Depending where you look, JCC can appear like a virtual library or a corner bar. Thanks to the site, I’ve been able to connect with fans all around the globe.10 JCC is like that character from “Aphids on Apples,” the one who “keeps a Rolodex file for the addresses of every dog’s door.”

Gene’s driveway is empty, but I still park on the street. A white envelope flags out from the railing of the raw wood staircase that leads up the side of the garage to the new apartment. It’s addressed to me:

Oh, Restless One,11

Sorry I’m not here to welcome you. I had to get to work early and Cory was called out of town (let’s not talk about it). In the meantime, make yourself at home. I’ll be back around six.

Gene

P.S. I won’t bother you in case you’re sleeping. Come down when you want company.

12

During his residency, Peter and Lucy shared a tidy one-bedroom apartment — formerly service quarters — in a mansard-roofed Victorian. The house was ringed by a hedge, which the owner trimmed with the aid of a laser level. Lucy kept hinting that she wanted out of the suburbs, so when the hospital offered him a salaried position Peter got in touch with a Realtor. The stability of a mortgage excited Peter. Besides, he always needed a goal to work toward — he’d always been that way.

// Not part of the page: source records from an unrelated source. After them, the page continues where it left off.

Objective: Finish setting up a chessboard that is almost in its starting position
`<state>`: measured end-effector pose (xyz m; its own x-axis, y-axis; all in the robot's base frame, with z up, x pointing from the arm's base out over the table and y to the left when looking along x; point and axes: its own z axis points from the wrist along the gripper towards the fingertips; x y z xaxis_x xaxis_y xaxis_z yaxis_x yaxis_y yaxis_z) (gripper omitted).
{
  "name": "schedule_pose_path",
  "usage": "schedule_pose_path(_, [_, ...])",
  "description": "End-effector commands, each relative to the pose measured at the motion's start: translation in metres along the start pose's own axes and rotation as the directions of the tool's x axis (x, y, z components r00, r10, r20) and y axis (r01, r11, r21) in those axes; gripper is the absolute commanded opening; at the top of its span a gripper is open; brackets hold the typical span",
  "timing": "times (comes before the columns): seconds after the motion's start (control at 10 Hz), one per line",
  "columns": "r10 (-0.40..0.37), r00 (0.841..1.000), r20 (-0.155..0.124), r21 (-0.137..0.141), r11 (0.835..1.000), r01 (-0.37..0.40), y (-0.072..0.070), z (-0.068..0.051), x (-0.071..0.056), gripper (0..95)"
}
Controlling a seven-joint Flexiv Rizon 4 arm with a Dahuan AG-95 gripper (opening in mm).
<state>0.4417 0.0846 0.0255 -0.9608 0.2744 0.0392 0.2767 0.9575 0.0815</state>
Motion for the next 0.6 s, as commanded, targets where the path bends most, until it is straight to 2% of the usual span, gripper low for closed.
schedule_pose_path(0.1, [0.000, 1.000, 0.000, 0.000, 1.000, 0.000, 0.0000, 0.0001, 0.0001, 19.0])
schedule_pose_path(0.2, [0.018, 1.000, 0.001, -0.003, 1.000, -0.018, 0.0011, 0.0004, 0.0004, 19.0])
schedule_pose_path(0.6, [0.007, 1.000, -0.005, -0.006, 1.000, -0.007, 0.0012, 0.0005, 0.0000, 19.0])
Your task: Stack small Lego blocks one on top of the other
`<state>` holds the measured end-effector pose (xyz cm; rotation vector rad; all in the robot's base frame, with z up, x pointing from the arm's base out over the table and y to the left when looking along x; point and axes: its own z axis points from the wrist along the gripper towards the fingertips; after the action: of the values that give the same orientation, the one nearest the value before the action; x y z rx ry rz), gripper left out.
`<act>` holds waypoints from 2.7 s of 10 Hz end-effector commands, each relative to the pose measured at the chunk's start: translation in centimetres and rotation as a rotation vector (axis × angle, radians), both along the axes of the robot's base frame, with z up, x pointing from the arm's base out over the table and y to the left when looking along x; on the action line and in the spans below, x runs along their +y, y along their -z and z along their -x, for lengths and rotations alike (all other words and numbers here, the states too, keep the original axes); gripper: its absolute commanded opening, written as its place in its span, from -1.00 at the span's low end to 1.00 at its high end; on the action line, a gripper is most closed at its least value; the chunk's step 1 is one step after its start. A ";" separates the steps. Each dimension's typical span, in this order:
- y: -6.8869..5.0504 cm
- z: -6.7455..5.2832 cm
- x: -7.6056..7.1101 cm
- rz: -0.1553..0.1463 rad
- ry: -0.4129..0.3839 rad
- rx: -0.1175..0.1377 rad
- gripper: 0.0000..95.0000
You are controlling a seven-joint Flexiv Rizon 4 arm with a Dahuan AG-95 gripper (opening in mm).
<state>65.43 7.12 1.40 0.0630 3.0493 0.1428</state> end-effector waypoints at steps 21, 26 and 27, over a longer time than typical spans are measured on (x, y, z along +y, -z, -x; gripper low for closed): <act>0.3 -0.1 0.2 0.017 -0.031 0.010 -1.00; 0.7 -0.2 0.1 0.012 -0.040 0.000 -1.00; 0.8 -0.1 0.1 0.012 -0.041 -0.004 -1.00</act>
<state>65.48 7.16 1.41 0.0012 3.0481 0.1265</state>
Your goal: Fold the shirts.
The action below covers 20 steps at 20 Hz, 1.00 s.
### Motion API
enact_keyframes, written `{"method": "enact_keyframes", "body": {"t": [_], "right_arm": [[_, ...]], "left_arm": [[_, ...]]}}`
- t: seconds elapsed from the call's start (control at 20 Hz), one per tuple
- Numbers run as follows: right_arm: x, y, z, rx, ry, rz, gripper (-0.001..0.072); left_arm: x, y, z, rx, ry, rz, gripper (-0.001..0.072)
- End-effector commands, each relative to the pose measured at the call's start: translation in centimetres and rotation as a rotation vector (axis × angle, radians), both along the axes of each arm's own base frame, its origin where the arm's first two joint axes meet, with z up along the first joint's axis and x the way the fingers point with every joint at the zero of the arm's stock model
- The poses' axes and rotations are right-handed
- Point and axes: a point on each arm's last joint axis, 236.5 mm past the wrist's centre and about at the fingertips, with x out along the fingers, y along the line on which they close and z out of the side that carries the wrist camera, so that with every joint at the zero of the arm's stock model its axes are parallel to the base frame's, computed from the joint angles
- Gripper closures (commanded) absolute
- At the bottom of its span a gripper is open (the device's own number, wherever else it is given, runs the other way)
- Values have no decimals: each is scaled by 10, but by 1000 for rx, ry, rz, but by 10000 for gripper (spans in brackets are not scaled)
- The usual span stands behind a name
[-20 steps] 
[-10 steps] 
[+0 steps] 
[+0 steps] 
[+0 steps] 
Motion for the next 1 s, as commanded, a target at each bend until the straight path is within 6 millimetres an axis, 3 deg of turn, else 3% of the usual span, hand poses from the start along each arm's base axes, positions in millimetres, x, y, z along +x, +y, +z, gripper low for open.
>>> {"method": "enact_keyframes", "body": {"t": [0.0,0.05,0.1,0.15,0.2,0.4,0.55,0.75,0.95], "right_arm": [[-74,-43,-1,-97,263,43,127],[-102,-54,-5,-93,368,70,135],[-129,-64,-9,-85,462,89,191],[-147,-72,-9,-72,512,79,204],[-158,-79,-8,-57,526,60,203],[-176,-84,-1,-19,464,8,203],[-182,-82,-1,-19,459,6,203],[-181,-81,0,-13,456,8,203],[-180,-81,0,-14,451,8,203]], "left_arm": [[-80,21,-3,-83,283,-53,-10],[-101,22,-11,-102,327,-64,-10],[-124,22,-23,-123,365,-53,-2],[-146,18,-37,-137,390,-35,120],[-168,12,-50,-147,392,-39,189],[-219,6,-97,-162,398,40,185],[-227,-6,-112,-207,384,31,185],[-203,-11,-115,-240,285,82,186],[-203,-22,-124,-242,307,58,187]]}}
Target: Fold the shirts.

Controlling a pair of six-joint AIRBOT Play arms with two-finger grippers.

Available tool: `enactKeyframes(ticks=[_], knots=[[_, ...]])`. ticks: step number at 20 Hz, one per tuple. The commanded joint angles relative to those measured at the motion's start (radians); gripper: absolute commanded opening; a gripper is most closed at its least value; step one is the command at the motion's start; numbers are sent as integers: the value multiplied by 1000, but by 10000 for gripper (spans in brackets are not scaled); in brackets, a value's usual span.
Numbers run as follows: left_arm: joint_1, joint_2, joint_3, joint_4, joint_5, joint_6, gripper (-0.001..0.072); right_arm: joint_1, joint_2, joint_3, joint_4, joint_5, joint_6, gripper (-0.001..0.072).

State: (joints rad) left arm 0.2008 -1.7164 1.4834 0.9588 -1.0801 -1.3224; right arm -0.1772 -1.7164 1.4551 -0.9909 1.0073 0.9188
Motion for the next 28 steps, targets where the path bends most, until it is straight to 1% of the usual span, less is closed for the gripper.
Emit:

THE REALTOR’S NAME was Margo Benedict. Peter would confess to Martin that talking with her reminded him of how, in the movies, a shy kid will hire a prostitute to take his virginity. (Martin said, “That’s not a film genre I recognize.”)

Margo didn’t care for conversation. Her favorite expression was “Tell me I’m wrong.” She specialized in pronouncements. “Young people don’t want a lawn,” Margo said. “You want your kitchen island and a discreet place to put a huge TV.” She said, “You want the openness of a loft, but you don’t want people staring at your bed during a dinner party.” She took him all over the city. When viewing a property, Margo had a tendency to clasp Peter by the biceps. She always wore red lipstick and heels. She had to be sixty.